PROMPT :: What is needed here is an exact repetition of the records below, beginning at the line that has "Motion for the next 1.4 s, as" and stopping after the line that has "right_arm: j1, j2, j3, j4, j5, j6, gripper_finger".
───── GIVEN DATA
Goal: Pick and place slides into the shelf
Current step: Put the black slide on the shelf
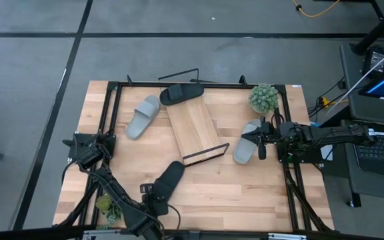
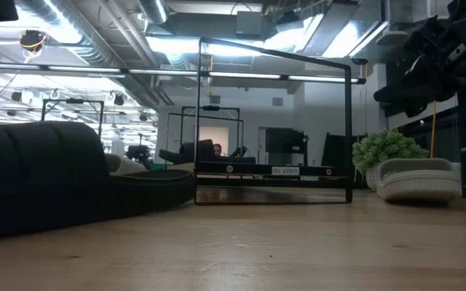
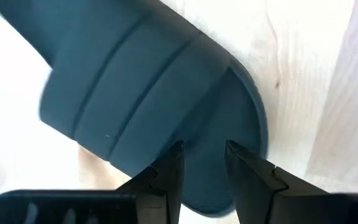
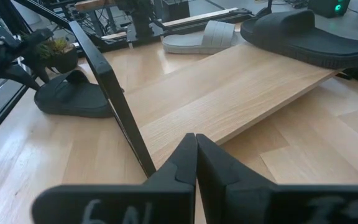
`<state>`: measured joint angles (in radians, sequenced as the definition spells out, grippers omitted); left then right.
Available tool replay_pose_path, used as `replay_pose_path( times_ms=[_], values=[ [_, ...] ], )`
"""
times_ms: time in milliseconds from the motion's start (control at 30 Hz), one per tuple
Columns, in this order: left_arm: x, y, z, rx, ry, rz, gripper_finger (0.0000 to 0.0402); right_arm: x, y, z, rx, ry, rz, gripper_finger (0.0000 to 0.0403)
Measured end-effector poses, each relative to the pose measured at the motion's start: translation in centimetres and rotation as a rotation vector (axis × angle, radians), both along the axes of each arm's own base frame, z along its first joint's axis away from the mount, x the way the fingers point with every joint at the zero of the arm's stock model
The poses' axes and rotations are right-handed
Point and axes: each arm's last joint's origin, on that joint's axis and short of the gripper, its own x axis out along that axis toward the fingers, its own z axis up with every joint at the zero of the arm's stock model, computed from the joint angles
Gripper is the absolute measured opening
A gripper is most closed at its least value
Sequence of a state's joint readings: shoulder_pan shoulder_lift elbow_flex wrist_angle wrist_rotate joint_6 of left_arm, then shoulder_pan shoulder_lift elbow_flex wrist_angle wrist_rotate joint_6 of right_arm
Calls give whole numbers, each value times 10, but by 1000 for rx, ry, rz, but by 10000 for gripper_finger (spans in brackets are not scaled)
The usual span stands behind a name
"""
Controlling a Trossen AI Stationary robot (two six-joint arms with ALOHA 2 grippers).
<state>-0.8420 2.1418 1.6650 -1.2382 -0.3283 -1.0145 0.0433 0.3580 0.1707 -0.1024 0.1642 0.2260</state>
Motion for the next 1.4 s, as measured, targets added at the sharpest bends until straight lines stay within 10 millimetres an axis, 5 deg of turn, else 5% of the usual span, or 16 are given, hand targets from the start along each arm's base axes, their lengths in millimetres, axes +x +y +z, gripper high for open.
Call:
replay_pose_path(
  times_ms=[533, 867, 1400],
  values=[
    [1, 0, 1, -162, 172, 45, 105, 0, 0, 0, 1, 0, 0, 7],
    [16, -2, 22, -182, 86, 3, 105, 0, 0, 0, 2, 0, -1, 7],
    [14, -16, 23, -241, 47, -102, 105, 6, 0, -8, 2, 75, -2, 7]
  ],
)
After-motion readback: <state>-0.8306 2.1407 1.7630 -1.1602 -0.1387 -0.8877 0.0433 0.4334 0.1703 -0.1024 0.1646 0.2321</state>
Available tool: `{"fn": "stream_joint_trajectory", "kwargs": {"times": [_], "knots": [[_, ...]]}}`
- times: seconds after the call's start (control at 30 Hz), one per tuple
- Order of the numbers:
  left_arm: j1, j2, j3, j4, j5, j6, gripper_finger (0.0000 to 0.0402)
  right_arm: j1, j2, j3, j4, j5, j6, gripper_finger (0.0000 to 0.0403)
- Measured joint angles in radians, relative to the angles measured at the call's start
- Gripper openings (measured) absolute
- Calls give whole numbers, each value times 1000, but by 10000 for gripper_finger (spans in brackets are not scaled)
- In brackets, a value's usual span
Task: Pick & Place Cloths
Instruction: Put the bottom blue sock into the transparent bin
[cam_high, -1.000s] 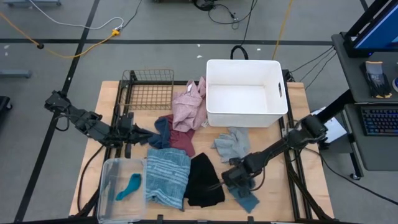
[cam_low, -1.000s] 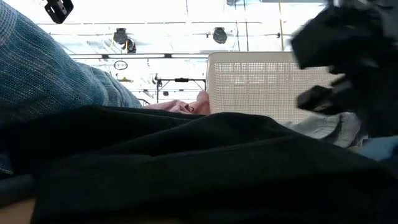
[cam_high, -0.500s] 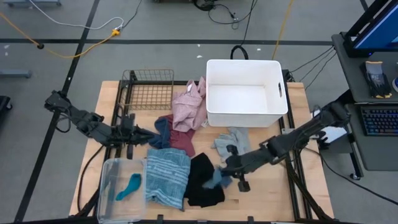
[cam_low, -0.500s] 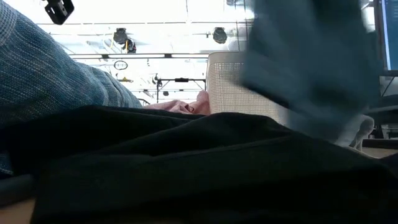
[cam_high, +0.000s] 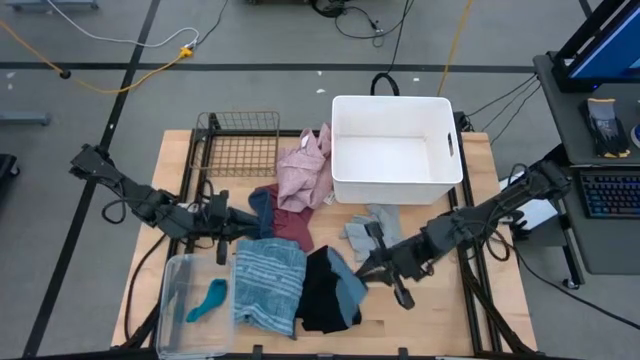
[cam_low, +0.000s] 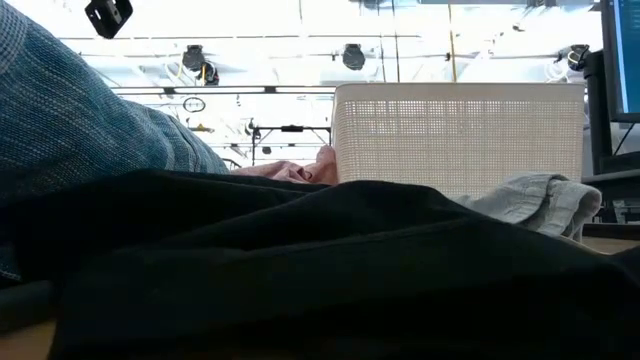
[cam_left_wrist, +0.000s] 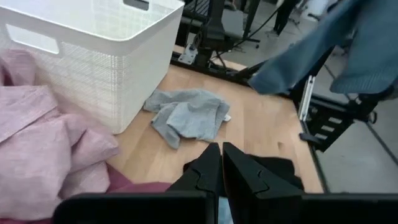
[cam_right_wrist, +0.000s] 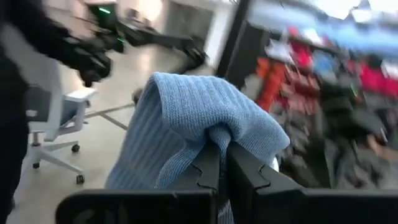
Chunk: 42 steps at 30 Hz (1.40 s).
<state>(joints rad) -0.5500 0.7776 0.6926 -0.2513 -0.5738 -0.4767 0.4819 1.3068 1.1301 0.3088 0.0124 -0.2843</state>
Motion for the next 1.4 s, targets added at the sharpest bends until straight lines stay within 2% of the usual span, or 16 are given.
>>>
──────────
YOUR SOLUTION ::
Motion for the next 1.4 s, as measured, targets added at the sharpest bends until straight lines stay within 10 millimetres an axis, 5 deg of turn, else 5% of the usual span, or 16 are given, hand targets from the start along each arm's base axes, their lengths in millimetres, axes +x +y +z, gripper high for open.
Call:
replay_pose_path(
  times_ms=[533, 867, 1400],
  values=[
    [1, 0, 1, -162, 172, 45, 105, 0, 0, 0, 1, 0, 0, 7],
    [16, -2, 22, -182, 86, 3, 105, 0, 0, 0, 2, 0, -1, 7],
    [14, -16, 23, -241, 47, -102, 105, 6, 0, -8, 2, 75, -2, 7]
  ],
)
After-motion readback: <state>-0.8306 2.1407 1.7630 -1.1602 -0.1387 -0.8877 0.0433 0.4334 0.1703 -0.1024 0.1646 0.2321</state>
Available tool: `{"fn": "stream_joint_trajectory", "kwargs": {"times": [_], "knots": [[_, ...]]}}`
- times: seconds after the call's start (control at 30 Hz), one per tuple
- Order of the numbers:
  left_arm: j1, j2, j3, j4, j5, j6, gripper_finger (0.0000 to 0.0402)
  right_arm: j1, j2, j3, j4, j5, j6, gripper_finger (0.0000 to 0.0403)

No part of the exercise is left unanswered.